At the trip’s outset, McIntosh tries to understand the desires of a group. Perhaps it consists of four couples and they are interested in fine dining and sightseeing. Or maybe, it’s a group of eight men focused solely on the golf and unconcerned with historical landmarks or upscale restaurants. Some guests simply want to become immersed in the local community and culture during their holiday. Regardless, possessing intimate knowledge of his native land enables McIntosh to ensure their needs are met. 

On a recent assignment, McIntosh led PerryGolf’s Best of Scotland Escorted Tour. He speaks fondly of the concentration of championship courses available in golf’s homeland and requiring minimal travel or transfer of accommodations. Where else, McIntosh asks, can a golfer have a game at epic links such as St. Andrews, Troon, Turnberry, Carnoustie and Prestwick in a five-day span and spend only four or five hours in transit, traveling comfortably, of course, in a PerryGolf VIP Coach.

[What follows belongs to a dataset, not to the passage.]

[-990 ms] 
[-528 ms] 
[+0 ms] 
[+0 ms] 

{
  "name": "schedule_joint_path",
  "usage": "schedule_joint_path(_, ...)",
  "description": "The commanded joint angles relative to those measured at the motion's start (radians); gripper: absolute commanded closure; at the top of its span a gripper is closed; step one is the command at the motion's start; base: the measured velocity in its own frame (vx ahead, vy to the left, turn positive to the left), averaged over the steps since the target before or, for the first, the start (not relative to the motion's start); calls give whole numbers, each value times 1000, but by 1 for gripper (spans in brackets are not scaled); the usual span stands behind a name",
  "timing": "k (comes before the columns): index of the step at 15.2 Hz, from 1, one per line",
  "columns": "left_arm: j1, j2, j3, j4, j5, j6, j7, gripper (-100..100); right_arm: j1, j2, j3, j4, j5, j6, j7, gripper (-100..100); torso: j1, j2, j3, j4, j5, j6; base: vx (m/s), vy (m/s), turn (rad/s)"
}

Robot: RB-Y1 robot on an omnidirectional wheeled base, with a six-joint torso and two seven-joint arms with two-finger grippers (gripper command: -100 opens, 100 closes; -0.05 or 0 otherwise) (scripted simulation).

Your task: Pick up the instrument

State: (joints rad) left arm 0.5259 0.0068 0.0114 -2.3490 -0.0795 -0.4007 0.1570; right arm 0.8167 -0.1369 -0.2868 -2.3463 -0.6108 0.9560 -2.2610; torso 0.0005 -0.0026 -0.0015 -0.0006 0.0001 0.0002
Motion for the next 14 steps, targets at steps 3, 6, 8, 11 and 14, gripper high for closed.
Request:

Rightfully proud of his homeland, McIntosh loves St. Andrews, however, his favorite area is the Scottish Highlands, an area ripe with beauty and rich with mystical bucket list destinations around Inverness, such as Nairn, Cruden Bay and Royal Dornoch – which tops the list of none other than Tom Watson, five times champion of The Open.

“From a driver’s point of view it’s very picturesque and there are a couple of beautiful detours you can take if the golfers are interested,” he said. “Getting about up there is also pretty easy.”

McIntosh and PerryGolf co-founder Colin Dalgleish depart Aug. 8th on the Baltic Sea Golf Cruise. McIntosh helped host guests on PerryGolf’s first voyage to this beautiful corner of the world two years ago and looks forward to returning because of the hospitality received at Gorki GC in St. Petersburg, Russia and throughout the region. He’s proud to play a role in helping these cruises run smoothly, from shuttling clubs to the course where they await the golfers on their arrival from the ship to ensuring each golfer returns to Azamara Journey within a comfortable time frame after the round, so each can embrace the area’s sights and scenes alongside their partner or other guests.

Land or sea, tour or cruise, Scotland or Scandinavia, building relationships with PerryGolf guests remains the common thread. Like many Concierge Drivers, he remains in regular contact with guests who have become friends through regular correspondence or return trips to the U.K.

“You get to know them quite well on a personal basis and you get to be quite friendly with them,” he said. “You want them to go back and tell everybody so they send people back to our country to experience what they have as well.”

Listening to McIntosh, 58, it’s obvious he’s found the ideal occupation for this stage in life.

“If I left PerryGolf I’d probably retire properly,” he said with a laugh. “I get along well with the staff. Once you’re out on the road you’re left to your own. It’s not like they’re calling every two or three minutes to check on you. For me it’s been a great experience. It’s nothing I thought I would ever do. I’m in no great hurry to throw in the towel just now.”